Apparently, Christians were going to use the library's public meeting room to teach people about financial discipline. You know, how to stop spending what you don't have and get rid of credit card debt. Because some Bible verses were to be used for motivational purposes during this training, the library denied the Christians access. Realizing the implications, the library decided to stop making its public meeting room available to the public anymore. From now on it would be restricted to library-related discussions only.

The people running the library believe themselves intimidating enough that no one would question how they get the hubris to deny people access to a room the public paid for with taxpayer money. Apparently, the public trust is subordinate to someone's anti-religious agenda. Apparently, "National Library Week" just celebrated by the library to "promote library use" is only an advertising slogan, not something to live by.

"We regret that this policy change will have the effect of not allowing the Boy Scouts, the Girl Scouts and other nonprofit groups the ability to use our meeting rooms," said board President Joe Braun. I "regret" to point out this library has exceeded its authority by denying access to a public accommodation. I "regret" to say that freedom of speech and civil rights are being curtailed by the library. The lawsuit may prove this. Promoting library use is not so important after all.

Compare this to a library that recently refused to allow its public meeting room to be used by someone speaking against Israel and in favor of Palestinians. In that case the ALA got directly involved to ensure the pro-Palestinian speaker was heard. "However, Deborah Caldwell-Stone, deputy director of the American Library Association's (ALA) Office for Intellectual Freedom, pointed out that, when libraries provide meeting room space, they can’t engage in viewpoint discrimination, as noted in the ALA’s Interpretation of the Library Bill of Rights regarding meeting rooms." See "Greenwich Library, CT, Rescinds Permission for Pro-Palestinian Speaker, Then Reverses Course," by Norman Oder, Library Journal, February 14, 2008.

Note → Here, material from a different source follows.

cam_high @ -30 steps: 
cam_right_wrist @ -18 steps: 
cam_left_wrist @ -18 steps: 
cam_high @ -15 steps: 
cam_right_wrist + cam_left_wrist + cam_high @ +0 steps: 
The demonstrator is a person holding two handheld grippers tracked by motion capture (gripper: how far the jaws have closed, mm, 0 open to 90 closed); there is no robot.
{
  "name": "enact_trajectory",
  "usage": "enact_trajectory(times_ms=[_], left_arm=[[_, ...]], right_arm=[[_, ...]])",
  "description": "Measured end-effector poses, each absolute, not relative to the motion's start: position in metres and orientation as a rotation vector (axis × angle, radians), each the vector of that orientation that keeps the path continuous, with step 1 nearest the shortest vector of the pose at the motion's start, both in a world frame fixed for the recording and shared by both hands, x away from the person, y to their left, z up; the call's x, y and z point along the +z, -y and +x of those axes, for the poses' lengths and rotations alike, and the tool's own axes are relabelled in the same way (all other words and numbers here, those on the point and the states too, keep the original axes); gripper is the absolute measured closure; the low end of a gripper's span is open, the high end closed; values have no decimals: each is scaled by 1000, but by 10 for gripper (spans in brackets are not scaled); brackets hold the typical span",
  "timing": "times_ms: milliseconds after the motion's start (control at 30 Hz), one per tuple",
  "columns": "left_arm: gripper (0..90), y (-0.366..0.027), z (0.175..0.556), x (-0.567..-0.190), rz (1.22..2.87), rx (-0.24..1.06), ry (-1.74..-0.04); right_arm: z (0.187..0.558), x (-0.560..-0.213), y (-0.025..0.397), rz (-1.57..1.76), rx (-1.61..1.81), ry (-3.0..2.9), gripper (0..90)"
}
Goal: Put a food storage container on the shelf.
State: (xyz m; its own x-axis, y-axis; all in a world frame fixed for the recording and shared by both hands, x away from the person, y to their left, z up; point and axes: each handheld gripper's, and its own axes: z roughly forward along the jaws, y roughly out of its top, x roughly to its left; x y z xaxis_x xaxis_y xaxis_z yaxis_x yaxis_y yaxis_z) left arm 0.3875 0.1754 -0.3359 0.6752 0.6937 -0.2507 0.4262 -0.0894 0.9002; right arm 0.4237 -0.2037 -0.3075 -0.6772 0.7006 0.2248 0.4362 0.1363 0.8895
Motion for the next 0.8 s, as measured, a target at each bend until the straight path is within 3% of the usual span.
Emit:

The ALA policy on this matter seems to indicate the library will lose the lawsuit and ought to apologize and reverse course now before wasting more public funding:

If meeting rooms in libraries supported by public funds are made available to the general public for non-library sponsored events, the library may not exclude any group based on the subject matter to be discussed or based on the ideas that the group advocates. For example, if a library allows charities and sports clubs to discuss their activities in library meeting rooms, then the library should not exclude partisan political or religious groups from discussing their activities in the same facilities. If a library opens its meeting rooms to a wide variety of civic organizations, then the library may not deny access to a religious organization.


Apparently, the library is, even under ALA policies, guilty of freedom of speech violations. Apparently the library has denied the civil rights of Christians. This is no surprise to me as I just blogged about another library denying someone's civil rights, this time a Chinese American woman. Children have civil rights to access inappropriate material in public libraries, but Christians have no civil rights to quote the Bible.

Be that as it may, the ALA policy on this matter seems to indicate the library will lose the lawsuit. I call upon the library to apologize and reverse course before wasting more public funding. I am certain the ADF will drop the suit if only the library agrees to reverse its curtailment of freedom of speech and allow the Christians to attend their financial seminar. Indeed I urge people to attend that seminar as everyone could use financial assistance.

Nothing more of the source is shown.